__EXERCISE__.
Using the data below, please return every line exactly as given.

__Extracted records__.
++++++++
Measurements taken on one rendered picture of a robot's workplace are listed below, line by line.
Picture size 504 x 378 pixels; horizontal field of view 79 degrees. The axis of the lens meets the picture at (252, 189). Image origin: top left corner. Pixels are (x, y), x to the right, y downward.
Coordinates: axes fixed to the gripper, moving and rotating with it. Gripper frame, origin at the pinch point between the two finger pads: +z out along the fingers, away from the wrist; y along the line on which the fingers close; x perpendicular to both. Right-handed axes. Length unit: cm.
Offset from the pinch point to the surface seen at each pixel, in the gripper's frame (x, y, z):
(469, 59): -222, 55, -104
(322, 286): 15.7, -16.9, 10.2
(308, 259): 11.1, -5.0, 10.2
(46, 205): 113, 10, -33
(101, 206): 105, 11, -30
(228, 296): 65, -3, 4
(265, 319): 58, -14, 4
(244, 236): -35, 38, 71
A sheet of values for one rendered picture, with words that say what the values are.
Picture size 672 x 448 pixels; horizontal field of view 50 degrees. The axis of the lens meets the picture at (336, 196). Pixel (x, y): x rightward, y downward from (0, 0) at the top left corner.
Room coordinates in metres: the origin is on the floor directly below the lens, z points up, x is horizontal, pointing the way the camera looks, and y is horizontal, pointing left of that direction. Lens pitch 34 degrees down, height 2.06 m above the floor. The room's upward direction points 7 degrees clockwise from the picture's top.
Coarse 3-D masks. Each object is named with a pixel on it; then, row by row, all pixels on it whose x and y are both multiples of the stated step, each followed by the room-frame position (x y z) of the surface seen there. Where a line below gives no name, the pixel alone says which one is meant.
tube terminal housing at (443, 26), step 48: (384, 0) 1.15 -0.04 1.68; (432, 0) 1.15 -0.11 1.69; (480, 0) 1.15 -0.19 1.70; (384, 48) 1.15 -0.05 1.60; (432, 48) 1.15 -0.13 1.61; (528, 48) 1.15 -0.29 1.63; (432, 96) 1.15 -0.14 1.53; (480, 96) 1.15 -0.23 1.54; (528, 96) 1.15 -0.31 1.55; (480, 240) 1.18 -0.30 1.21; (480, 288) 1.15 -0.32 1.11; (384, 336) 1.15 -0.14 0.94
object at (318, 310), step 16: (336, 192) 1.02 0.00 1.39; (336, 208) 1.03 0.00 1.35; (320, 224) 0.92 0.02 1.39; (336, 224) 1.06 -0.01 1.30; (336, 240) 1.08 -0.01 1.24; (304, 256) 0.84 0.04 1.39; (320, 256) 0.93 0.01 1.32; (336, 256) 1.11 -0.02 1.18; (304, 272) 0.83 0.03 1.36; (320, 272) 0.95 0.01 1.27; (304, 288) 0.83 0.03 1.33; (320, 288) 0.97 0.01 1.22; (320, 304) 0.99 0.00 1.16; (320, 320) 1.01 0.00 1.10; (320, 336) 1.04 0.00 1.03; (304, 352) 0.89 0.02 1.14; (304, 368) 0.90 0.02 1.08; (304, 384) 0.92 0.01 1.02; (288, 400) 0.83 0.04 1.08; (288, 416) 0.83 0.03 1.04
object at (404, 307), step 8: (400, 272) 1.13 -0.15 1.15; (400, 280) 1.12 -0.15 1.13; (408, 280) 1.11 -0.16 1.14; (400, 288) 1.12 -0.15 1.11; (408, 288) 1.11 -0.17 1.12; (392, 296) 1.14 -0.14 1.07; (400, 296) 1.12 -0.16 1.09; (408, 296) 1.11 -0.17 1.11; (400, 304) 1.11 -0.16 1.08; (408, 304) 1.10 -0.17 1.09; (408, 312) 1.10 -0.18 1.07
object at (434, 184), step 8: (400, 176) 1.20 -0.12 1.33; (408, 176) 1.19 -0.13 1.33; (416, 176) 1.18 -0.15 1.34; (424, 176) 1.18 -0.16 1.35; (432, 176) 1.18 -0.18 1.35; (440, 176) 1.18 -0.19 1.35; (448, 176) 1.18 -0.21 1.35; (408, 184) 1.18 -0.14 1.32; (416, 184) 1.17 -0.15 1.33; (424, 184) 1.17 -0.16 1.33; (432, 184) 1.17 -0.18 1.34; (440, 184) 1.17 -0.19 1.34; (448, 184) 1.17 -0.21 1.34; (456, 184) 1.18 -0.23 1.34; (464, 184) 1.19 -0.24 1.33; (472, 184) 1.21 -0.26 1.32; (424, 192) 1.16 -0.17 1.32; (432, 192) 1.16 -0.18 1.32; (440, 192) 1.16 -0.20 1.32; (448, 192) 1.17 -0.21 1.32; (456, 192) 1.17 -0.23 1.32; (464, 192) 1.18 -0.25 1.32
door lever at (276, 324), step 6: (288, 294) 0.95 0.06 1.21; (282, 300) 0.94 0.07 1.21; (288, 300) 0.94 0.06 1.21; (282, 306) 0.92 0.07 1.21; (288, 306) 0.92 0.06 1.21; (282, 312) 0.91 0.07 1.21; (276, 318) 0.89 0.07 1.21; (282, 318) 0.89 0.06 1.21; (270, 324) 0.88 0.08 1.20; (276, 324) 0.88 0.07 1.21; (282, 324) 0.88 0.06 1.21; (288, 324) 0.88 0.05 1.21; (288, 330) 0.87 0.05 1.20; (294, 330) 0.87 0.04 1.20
++++++++
__TASK OUTPUT__.
Measurements taken on one rendered picture of a robot's workplace are listed below, line by line.
Picture size 504 x 378 pixels; horizontal field of view 79 degrees. The axis of the lens meets the picture at (252, 189). Image origin: top left corner. Pixels are (x, y), x to the right, y downward.
Coordinates: axes fixed to the gripper, moving and rotating with it. Gripper frame, origin at the pinch point between the two finger pads: +z out along the fingers, away from the wrist; y along the line on which the fingers close; x perpendicular to both. Right-handed axes. Length unit: cm.
Offset from the pinch point to the surface seen at each pixel, in the gripper's frame (x, y, z):
(469, 59): -222, 55, -104
(322, 286): 15.7, -16.9, 10.2
(308, 259): 11.1, -5.0, 10.2
(46, 205): 113, 10, -33
(101, 206): 105, 11, -30
(228, 296): 65, -3, 4
(265, 319): 58, -14, 4
(244, 236): -35, 38, 71
A sheet of values for one rendered picture, with words that say what the values are.
Picture size 672 x 448 pixels; horizontal field of view 50 degrees. The axis of the lens meets the picture at (336, 196). Pixel (x, y): x rightward, y downward from (0, 0) at the top left corner.
Room coordinates in metres: the origin is on the floor directly below the lens, z points up, x is horizontal, pointing the way the camera looks, and y is horizontal, pointing left of that direction. Lens pitch 34 degrees down, height 2.06 m above the floor. The room's upward direction points 7 degrees clockwise from the picture's top.
Coarse 3-D masks. Each object is named with a pixel on it; then, row by row, all pixels on it whose x and y are both multiples of the stated step, each followed by the room-frame position (x y z) of the surface seen there. Where a line below gives no name, the pixel alone says which one is meant.
tube terminal housing at (443, 26), step 48: (384, 0) 1.15 -0.04 1.68; (432, 0) 1.15 -0.11 1.69; (480, 0) 1.15 -0.19 1.70; (384, 48) 1.15 -0.05 1.60; (432, 48) 1.15 -0.13 1.61; (528, 48) 1.15 -0.29 1.63; (432, 96) 1.15 -0.14 1.53; (480, 96) 1.15 -0.23 1.54; (528, 96) 1.15 -0.31 1.55; (480, 240) 1.18 -0.30 1.21; (480, 288) 1.15 -0.32 1.11; (384, 336) 1.15 -0.14 0.94
object at (318, 310), step 16: (336, 192) 1.02 0.00 1.39; (336, 208) 1.03 0.00 1.35; (320, 224) 0.92 0.02 1.39; (336, 224) 1.06 -0.01 1.30; (336, 240) 1.08 -0.01 1.24; (304, 256) 0.84 0.04 1.39; (320, 256) 0.93 0.01 1.32; (336, 256) 1.11 -0.02 1.18; (304, 272) 0.83 0.03 1.36; (320, 272) 0.95 0.01 1.27; (304, 288) 0.83 0.03 1.33; (320, 288) 0.97 0.01 1.22; (320, 304) 0.99 0.00 1.16; (320, 320) 1.01 0.00 1.10; (320, 336) 1.04 0.00 1.03; (304, 352) 0.89 0.02 1.14; (304, 368) 0.90 0.02 1.08; (304, 384) 0.92 0.01 1.02; (288, 400) 0.83 0.04 1.08; (288, 416) 0.83 0.03 1.04
object at (404, 307), step 8: (400, 272) 1.13 -0.15 1.15; (400, 280) 1.12 -0.15 1.13; (408, 280) 1.11 -0.16 1.14; (400, 288) 1.12 -0.15 1.11; (408, 288) 1.11 -0.17 1.12; (392, 296) 1.14 -0.14 1.07; (400, 296) 1.12 -0.16 1.09; (408, 296) 1.11 -0.17 1.11; (400, 304) 1.11 -0.16 1.08; (408, 304) 1.10 -0.17 1.09; (408, 312) 1.10 -0.18 1.07
object at (434, 184), step 8: (400, 176) 1.20 -0.12 1.33; (408, 176) 1.19 -0.13 1.33; (416, 176) 1.18 -0.15 1.34; (424, 176) 1.18 -0.16 1.35; (432, 176) 1.18 -0.18 1.35; (440, 176) 1.18 -0.19 1.35; (448, 176) 1.18 -0.21 1.35; (408, 184) 1.18 -0.14 1.32; (416, 184) 1.17 -0.15 1.33; (424, 184) 1.17 -0.16 1.33; (432, 184) 1.17 -0.18 1.34; (440, 184) 1.17 -0.19 1.34; (448, 184) 1.17 -0.21 1.34; (456, 184) 1.18 -0.23 1.34; (464, 184) 1.19 -0.24 1.33; (472, 184) 1.21 -0.26 1.32; (424, 192) 1.16 -0.17 1.32; (432, 192) 1.16 -0.18 1.32; (440, 192) 1.16 -0.20 1.32; (448, 192) 1.17 -0.21 1.32; (456, 192) 1.17 -0.23 1.32; (464, 192) 1.18 -0.25 1.32
door lever at (276, 324), step 6: (288, 294) 0.95 0.06 1.21; (282, 300) 0.94 0.07 1.21; (288, 300) 0.94 0.06 1.21; (282, 306) 0.92 0.07 1.21; (288, 306) 0.92 0.06 1.21; (282, 312) 0.91 0.07 1.21; (276, 318) 0.89 0.07 1.21; (282, 318) 0.89 0.06 1.21; (270, 324) 0.88 0.08 1.20; (276, 324) 0.88 0.07 1.21; (282, 324) 0.88 0.06 1.21; (288, 324) 0.88 0.05 1.21; (288, 330) 0.87 0.05 1.20; (294, 330) 0.87 0.04 1.20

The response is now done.